Online aggregators operate by gathering goods and services from one or more websites, and providing a single interface for users to find the aggregated goods and services. Often online aggregators do not maintain inventory. Rather, aggregators make money by sending users to one or more affiliate websites to complete the purchase of a good or service. Online revenue models based on Cost per Click (CPC), Cost per Mille (CPM) and Cost per Action (CPA) are well known to those skilled in the art.
Web Crawlers and their use are well known in the art. Briefly, a crawler visits a website via a URL (Uniform Resource Locator), finds all the hyperlinks on that website and adds them to a list. Further, the Crawler can be Configured to search each page associated with a hyperlink for additional hyperlinks. Upon Completion the Crawler stores all the discovered URLs into a file.
Web Scrapers and their use are well known in the art. Briefly, web scrapers collect information from web pages. Scrapers operate by extracting data from within one or more individual web pages. Commonly, regardless of now the data is extracted, it is normalized for storage in a unified format.
Current Solutions fail to properly normalize data extracted from two or more online Stores. Specifically, the product web pages of two different online Stores often contain different descriptors for the same product. Further, product pages from the same vendor often have different descriptors or, in some cases, there are similar descriptors for different versions of a product.
A Solution that automatically normalizes product data while taking into account variations between descriptive data from a plurality of Online Stores has eluded those Skilled in the art, until now.
A solution that utilizes a Configurable rules engine to normalize and classify aggregated data has eluded those skilled in the art, until now.
It would be advantageous to provide a system that automatically collects and normalizes products from a plurality of online stores.

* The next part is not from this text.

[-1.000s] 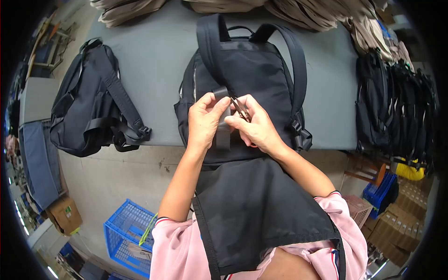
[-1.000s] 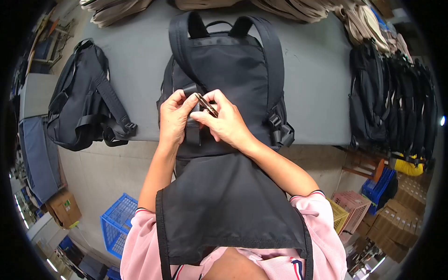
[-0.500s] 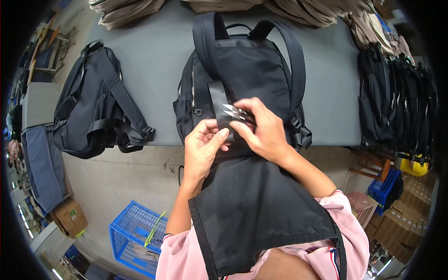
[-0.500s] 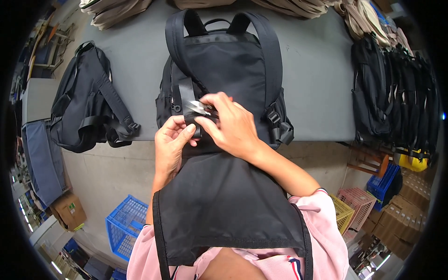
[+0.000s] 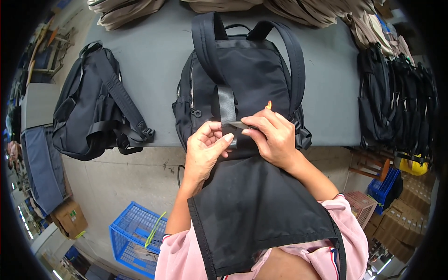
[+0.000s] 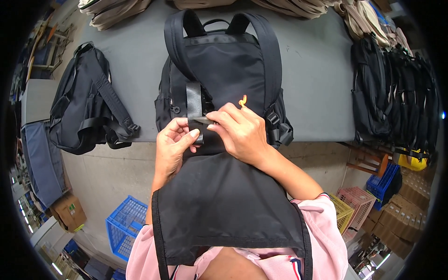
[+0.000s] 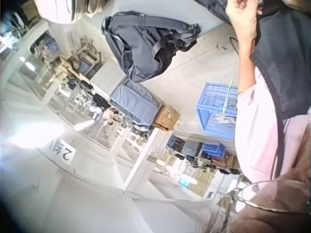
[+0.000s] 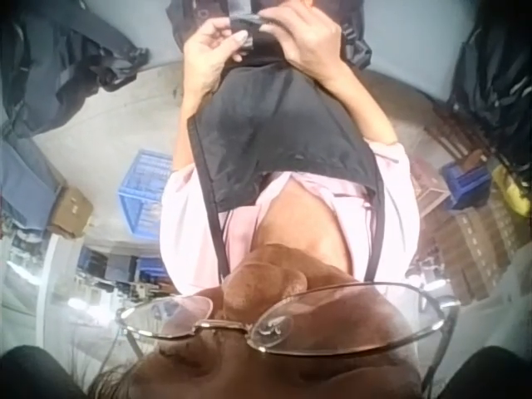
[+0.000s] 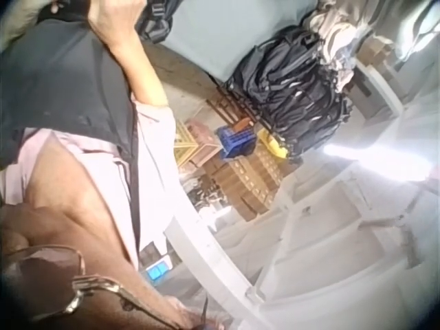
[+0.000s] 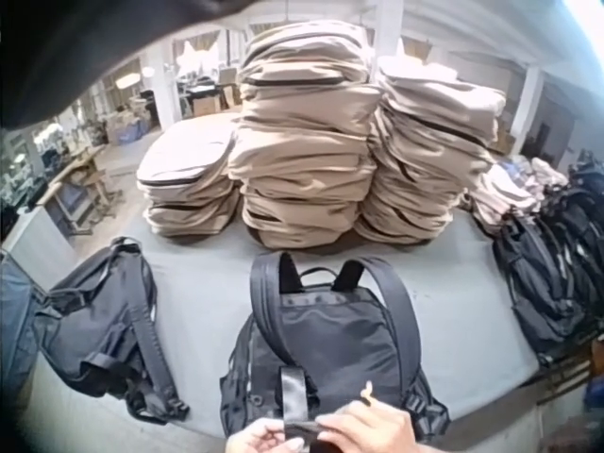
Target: The person is inspecting and cleaning loose threads off of backpacks using a small pair of nippers.
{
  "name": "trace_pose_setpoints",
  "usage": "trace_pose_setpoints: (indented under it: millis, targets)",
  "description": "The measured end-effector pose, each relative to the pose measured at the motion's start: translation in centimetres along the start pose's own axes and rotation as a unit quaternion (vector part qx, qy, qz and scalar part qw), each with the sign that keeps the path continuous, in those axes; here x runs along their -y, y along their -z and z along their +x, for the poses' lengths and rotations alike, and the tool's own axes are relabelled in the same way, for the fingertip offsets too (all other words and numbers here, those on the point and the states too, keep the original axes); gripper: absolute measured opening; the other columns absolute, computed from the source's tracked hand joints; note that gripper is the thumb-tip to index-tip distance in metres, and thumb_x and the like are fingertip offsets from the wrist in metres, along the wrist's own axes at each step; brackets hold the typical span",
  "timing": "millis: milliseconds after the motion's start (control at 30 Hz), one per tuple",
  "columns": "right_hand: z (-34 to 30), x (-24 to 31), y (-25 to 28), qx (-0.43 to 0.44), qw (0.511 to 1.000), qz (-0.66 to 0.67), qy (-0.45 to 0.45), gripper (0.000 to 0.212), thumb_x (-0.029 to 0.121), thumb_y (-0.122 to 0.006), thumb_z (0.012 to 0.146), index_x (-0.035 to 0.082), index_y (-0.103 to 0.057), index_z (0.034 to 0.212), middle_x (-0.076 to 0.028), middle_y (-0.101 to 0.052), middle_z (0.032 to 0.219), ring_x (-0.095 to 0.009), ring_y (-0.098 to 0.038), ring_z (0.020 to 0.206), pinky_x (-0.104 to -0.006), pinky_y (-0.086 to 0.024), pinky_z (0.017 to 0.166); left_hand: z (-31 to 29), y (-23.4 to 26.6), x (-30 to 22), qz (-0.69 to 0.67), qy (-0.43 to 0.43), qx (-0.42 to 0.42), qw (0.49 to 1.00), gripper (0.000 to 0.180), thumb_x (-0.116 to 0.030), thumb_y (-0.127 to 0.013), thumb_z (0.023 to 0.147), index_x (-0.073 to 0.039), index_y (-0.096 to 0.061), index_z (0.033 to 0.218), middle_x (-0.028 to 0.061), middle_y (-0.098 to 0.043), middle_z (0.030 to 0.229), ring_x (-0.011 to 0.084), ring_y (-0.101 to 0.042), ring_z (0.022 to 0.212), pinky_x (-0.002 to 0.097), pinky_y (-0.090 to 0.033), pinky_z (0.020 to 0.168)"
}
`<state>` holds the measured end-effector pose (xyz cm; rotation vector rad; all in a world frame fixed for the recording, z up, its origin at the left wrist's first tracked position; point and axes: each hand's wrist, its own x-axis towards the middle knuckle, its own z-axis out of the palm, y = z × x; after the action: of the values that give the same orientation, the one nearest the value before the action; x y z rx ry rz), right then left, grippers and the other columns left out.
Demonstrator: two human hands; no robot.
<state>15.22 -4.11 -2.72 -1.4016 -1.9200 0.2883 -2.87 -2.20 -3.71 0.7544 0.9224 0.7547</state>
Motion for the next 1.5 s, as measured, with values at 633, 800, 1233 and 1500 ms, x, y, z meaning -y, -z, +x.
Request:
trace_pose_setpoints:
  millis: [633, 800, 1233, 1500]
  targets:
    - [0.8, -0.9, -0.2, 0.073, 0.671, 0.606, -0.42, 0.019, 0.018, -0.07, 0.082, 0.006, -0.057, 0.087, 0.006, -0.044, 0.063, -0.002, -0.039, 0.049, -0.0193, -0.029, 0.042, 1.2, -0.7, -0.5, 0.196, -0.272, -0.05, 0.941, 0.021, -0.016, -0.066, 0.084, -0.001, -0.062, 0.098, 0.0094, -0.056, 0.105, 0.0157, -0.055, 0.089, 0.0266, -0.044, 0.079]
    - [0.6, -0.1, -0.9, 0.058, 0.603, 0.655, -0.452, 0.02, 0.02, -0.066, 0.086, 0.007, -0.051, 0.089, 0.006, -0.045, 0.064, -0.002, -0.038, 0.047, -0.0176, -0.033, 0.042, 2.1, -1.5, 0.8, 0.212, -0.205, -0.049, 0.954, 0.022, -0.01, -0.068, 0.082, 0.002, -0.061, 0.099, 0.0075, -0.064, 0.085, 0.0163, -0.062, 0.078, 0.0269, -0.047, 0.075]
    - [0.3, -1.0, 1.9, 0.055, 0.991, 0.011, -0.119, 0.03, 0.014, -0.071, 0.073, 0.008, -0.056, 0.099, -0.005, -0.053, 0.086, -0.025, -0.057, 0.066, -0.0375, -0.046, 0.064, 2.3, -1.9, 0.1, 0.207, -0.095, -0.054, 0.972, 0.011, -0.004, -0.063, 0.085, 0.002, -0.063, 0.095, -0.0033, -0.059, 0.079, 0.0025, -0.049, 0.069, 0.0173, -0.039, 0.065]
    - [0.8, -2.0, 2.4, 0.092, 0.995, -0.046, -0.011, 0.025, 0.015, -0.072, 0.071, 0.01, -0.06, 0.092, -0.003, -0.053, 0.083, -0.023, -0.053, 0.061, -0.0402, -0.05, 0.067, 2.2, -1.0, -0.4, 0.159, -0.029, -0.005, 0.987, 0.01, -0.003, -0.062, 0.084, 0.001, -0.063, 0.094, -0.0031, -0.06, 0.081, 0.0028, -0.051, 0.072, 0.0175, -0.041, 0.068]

It would also be advantageous to provide a System that performs normalization through a Configurable rules System utilizing a defined taxonomy of terms.
It would also be advantageous to provide a System that enables human intervention to improve the normalization, taxonomy and Classification processes.
It would also be advantageous to provide a system that automatically generates a human usable browse tree to navigate the aggregated products via a web page.
The present disclosure relates to a service provided on a computer network. The service may aggregate products from one or more online stores. In one embodiment, a system crawls (i.e., accesses and extracts data from) one or more websites associated with one or more online stores and collects information pertaining to those stores' products. The system extracts key data about each product and classifies the products into one or more categories. The system displays the products in a user interface for an individual.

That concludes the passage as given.